Santa Fe New Mexican

We must always remember our story

- Manny Marczak lives in Santa Fe.

Joseph requested from the Israelites that although I die in exile, God will bring you back to the Land and when He does so, “carry my bones” with you. When Moses smashed the tablets, the Israelites carried the new tablets along with the fragments of the old in the ark.

It has been this way throughout Jewish history. We carry with us all the fragments of our people’s past; the broken lives, the anguished deaths. We refuse to let their deaths be in vain. They live on within us as we continue our life journey to the future.

It is also with the victims of the Shoah — lost lives, broken communitie­s, synagogues desecrated and set on fire, sacred scrolls burned and turned to ash, an entire generation murdered including 1.5 million children. What our enemies killed we keep alive in the only way we can, in our minds, our memories and our memorial prayers.

There are cultures that forget the past and there are cultures that are captive by the past. We do neither. We carry the past with us as we will carry the memory of the Shoah with us for as long as the Jewish people exist, as Moses carried the bones of Joseph and as the Levites carried the fragments of the shattered tablets of stone.

Those fragments of memory help make us who we are. Judaism is a religion of memory. The word “zokor” appears 169 times in the Hebrew Bible. “Remember that you were strangers in Egypt;” “Remember the days of old;” Remember the seventh day to keep it holy.” Memory, for Jews, is a religious obligation.

In connection with the Holocaust, people ask, is it really right to remember? Should there be a moratorium on grief ? Are not most of the ethnic conflicts in the world fueled by memories of perceived injustices long ago? Would not the world be more peaceful if once in a while we forgot?

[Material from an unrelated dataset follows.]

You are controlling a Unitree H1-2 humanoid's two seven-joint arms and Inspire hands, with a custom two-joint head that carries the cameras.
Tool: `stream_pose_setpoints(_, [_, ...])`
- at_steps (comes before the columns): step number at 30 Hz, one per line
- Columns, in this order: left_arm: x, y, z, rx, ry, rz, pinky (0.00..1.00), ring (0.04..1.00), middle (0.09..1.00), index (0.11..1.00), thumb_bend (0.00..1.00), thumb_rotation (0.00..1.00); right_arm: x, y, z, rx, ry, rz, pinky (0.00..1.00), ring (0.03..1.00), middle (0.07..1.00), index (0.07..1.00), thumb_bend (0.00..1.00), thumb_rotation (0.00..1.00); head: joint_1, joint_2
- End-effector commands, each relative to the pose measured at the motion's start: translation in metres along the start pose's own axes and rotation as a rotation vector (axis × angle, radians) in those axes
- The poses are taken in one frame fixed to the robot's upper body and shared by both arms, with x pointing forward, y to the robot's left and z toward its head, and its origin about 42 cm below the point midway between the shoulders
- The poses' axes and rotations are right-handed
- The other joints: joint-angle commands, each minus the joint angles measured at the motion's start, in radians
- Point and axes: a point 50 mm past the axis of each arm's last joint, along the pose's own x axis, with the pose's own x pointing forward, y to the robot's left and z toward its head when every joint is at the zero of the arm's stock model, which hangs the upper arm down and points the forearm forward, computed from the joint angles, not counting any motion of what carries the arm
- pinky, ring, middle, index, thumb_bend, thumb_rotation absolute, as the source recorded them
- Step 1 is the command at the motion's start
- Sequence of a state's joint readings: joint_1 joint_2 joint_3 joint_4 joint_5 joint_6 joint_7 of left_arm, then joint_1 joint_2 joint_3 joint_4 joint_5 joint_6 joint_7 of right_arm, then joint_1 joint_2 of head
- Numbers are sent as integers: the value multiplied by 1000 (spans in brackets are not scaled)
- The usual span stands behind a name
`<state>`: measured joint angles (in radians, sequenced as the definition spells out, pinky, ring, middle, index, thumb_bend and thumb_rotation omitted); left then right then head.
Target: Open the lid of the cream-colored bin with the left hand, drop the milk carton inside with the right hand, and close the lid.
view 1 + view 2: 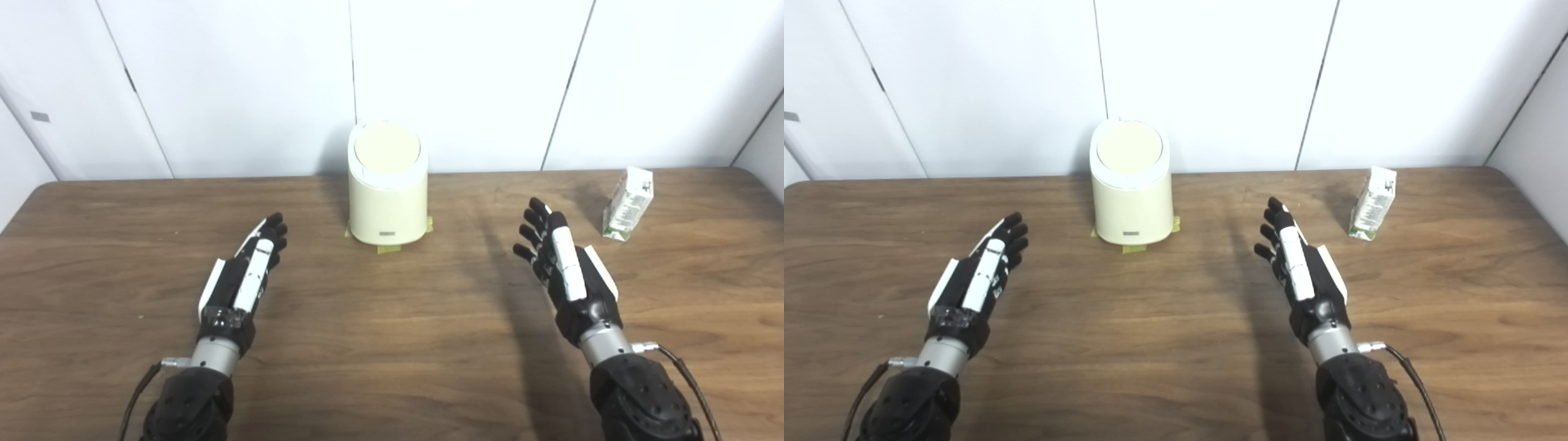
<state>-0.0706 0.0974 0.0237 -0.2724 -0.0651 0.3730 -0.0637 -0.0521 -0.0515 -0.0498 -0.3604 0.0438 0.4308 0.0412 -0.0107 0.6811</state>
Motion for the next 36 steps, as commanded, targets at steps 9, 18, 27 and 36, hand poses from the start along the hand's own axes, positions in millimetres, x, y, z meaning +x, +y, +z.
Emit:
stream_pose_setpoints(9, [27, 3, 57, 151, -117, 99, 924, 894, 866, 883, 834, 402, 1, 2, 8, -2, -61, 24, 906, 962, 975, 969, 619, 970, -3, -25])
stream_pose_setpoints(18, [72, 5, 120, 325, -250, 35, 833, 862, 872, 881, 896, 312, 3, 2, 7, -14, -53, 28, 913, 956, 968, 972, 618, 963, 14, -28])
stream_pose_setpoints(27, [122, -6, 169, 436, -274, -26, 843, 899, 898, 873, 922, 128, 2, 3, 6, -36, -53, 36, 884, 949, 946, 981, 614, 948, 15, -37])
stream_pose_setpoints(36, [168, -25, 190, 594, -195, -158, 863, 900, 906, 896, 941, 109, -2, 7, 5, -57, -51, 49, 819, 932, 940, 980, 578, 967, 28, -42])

Three times in the Book of Genesis, God spoke on rememberin­g. “God remembered Noah” and brought him out of the ark onto dry land. “God remembered Abraham” and saved his nephew Lot from destructio­n. “God remembered Rachel” and gave her child. When God remembers, He does so for the future and for life.

Memory is different from history. History is someone else’s story. It’s about events that occurred long ago to someone else. Memory is our story. It’s about where we come from and what we are part of. History answers the question, “What happened?” Memory answers the question, “Who am I?” It is about identity and connection between generation­s.

We don’t remember for the sake of revenge. “Do not hate the Egyptians,” said Moses, “for you were a stranger in their land.” To be free, you have to let go of hate. Remember the past, said Moses, but do not be held captive by it. Turn it into a blessing, not a curse; a source of hope, not humiliatio­n.

Many Holocaust survivors spend their time sharing their memories with young people, not for the sake of revenge, but to teach tolerance and the value of life. They are mindful of the lessons of Genesis to remember for the future and for life. A society without memory is like a journey without a map. It’s all too easy to get lost.

So we say to the souls of those lost in Europe’s darkness: We will never forget you, we will never cease to mourn you, until all mankind can walk the world without fear, and to the God of life who told us: “Choose life” against those who choose death.